No Brasil, os escritores do chamado romantismo indianista apropriaram-se de
modo muito particular destas discussões que configuraram o romantismo europeu.
No já citado Resumo, de Ferdinand Denis, ressoa, claramente, a crítica rousseauniana à
civilização. Nesse texto o índio, por exemplo, é valorizado por sua liberdade e por sua
proximidade com a natureza. Nesse sentido, o poeta não poderia buscar a inspiração, o
“pensamento primitivo”, nas “hordas que a civilização destruiu lentamente, as quais ocultam as
desgraças da raça americana nas plagas a que foram confinadas”. Somente penetrando-se nos
seio das florestas, interrogando-se as nações livres, deixando o pensamento se alargar com o
espetáculo oferecido, enfim, deixando-se arrebatar por “essa natureza, muito favorável ao
desenvolvimento do gênio”, é que o brasileiro estaria apto a produzir uma literatura original.

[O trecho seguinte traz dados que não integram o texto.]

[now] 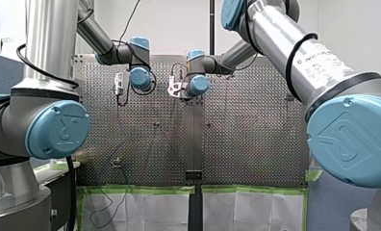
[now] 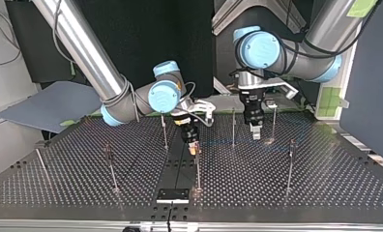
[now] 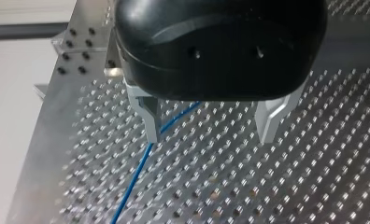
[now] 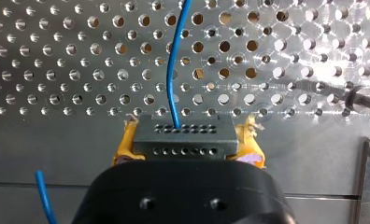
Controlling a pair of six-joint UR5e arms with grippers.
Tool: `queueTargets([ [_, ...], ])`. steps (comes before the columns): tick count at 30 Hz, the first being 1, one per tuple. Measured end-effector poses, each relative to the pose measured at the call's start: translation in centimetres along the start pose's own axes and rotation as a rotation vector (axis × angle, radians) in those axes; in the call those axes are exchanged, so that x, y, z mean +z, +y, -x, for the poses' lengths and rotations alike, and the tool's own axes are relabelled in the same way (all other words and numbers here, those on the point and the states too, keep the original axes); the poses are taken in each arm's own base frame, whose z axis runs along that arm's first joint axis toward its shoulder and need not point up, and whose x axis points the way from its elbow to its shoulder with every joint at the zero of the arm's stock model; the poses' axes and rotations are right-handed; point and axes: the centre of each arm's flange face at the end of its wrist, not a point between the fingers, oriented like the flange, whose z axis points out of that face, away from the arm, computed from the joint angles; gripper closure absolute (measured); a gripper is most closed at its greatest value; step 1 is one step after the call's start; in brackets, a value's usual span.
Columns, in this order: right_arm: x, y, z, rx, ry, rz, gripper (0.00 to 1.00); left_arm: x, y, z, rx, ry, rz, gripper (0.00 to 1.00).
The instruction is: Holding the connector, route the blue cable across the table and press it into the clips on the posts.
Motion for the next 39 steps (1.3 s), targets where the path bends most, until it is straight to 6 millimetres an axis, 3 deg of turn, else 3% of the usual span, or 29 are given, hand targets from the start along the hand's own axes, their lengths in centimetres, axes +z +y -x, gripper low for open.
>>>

(1968, p. 32-33) Denis, portanto, associa a civilização à decadência, à destruição e à
artificialidade. No Resumo, as cidades também se associam à civilização, à qual se opõe a
natureza associada, por sua vez, à liberdade, que deve guiar um povo jovem. (1968, p. 30)
As preceptivas de Denis, principalmente aquelas que pretendem nortear a
produção de uma literatura nacional, foram largamente apropriadas pelos artífices do
romantismo literário brasileiro. Embora Denis não desvalorize, de todo, os primeiros
exploradores que teriam, “corajosamente”, penetrado no “âmago das florestas virgens,
enfrentando audaciosamente animais desconhecidos, visitando nações que poderiam
destruí-los” ressalta, entretanto, que eles “não ambicionavam senão o ouro”. (1968, p.
32) O argumento que atesta a cobiça dos conquistadores também será, como se viu,
largamente utilizado pelos românticos, conformando, porém, um antilusitanismo
estratégico - que funcionaria no sentido de legitimar a independência política e cultural
da nação – antilusitanismo que não chega a ser acionado pelo viajante francês.
Não se pode negar, portanto, a importância do Resumo da história literária do
Brasil para o romantismo brasileiro. Há, no entanto, algumas importantes diferenças a
serem explicitadas. Os artífices do romantismo brasileiro, diferentemente de Denis,
estiveram envolvidos (ainda que isto não determine completamente seus escritos) num
projeto político oficial de fundação da nação.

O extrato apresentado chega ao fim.